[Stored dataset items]
——————————
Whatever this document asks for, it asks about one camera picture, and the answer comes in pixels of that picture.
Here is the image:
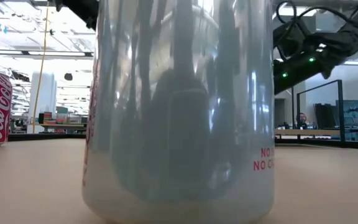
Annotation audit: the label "silver Diet Coke can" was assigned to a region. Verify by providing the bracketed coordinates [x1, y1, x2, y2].
[81, 0, 275, 224]

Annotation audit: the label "wooden background table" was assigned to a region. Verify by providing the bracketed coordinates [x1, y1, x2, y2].
[26, 123, 88, 129]

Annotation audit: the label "person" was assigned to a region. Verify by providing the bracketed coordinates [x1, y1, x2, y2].
[295, 112, 310, 130]

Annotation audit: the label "colourful stacked items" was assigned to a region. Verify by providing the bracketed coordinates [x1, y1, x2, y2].
[38, 111, 70, 125]

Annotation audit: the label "white pillar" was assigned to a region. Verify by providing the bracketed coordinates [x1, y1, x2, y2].
[29, 70, 58, 134]

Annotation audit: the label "black panel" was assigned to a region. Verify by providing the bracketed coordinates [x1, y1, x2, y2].
[314, 102, 337, 130]

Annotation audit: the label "yellow cable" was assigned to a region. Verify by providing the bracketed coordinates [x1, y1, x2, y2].
[32, 1, 50, 134]

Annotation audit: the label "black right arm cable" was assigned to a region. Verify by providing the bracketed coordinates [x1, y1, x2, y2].
[275, 0, 358, 32]

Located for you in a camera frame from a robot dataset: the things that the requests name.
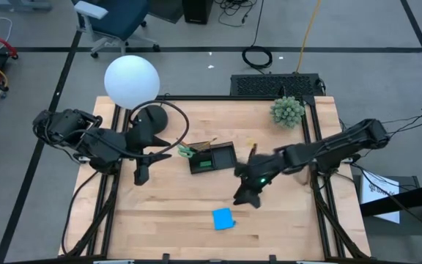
——————————
== Exercise goal ==
Drop the images and copy all the data exactly.

== Result of the task ==
Whatever this document asks for, it asks about one camera picture, and the answer comes in pixels of that picture.
Here is the image:
Annotation audit: the label "silver Diet Coke can" was assigned to a region. Verify by providing the bracketed coordinates [x1, y1, x2, y2].
[81, 0, 275, 224]

Annotation audit: the label "wooden background table" was assigned to a region. Verify by providing the bracketed coordinates [x1, y1, x2, y2].
[26, 123, 88, 129]

Annotation audit: the label "person" was assigned to a region. Verify by providing the bracketed coordinates [x1, y1, x2, y2].
[295, 112, 310, 130]

Annotation audit: the label "colourful stacked items" was assigned to a region. Verify by providing the bracketed coordinates [x1, y1, x2, y2].
[38, 111, 70, 125]

Annotation audit: the label "white pillar" was assigned to a region. Verify by providing the bracketed coordinates [x1, y1, x2, y2].
[29, 70, 58, 134]

Annotation audit: the label "black panel" was assigned to a region. Verify by providing the bracketed coordinates [x1, y1, x2, y2].
[314, 102, 337, 130]

Annotation audit: the label "yellow cable" was assigned to a region. Verify by providing the bracketed coordinates [x1, y1, x2, y2].
[32, 1, 50, 134]

Annotation audit: the label "black right arm cable" was assigned to a region. Verify by providing the bracketed coordinates [x1, y1, x2, y2].
[275, 0, 358, 32]

Located for you in a camera frame from a robot dataset: the things that the requests name.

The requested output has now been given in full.